Requirement:
In the data that follows, find each line containing "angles" and copy it.
** Opening Supplied material block **
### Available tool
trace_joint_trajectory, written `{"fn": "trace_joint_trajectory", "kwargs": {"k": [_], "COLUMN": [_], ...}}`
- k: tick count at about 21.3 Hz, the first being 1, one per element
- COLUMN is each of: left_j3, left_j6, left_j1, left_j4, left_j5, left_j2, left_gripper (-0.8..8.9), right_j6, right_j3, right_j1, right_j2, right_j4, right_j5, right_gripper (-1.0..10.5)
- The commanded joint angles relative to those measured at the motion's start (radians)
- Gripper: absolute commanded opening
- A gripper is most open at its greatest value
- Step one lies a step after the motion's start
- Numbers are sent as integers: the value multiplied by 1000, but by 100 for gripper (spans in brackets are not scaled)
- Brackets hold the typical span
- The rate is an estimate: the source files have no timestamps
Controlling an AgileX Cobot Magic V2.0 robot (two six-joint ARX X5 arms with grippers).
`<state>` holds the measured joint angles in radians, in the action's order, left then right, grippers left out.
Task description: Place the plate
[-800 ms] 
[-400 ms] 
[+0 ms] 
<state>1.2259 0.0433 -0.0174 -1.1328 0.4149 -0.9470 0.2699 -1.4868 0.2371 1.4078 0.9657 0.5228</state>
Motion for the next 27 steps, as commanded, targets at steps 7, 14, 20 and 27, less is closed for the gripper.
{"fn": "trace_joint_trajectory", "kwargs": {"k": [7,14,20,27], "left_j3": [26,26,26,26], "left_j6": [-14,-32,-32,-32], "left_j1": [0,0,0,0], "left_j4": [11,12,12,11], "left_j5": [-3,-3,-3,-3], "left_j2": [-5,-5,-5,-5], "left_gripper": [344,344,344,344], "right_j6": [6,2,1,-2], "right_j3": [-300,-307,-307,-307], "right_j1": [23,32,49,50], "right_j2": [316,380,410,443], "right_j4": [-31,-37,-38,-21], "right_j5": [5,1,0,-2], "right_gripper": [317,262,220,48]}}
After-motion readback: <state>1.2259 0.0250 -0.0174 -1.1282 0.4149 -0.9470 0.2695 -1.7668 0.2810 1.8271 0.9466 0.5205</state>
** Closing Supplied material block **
Finished task:
- The commanded joint angles relative to those measured at the motion's start (radians)
`<state>` holds the measured joint angles in radians, in the action's order, left then right, grippers left out.

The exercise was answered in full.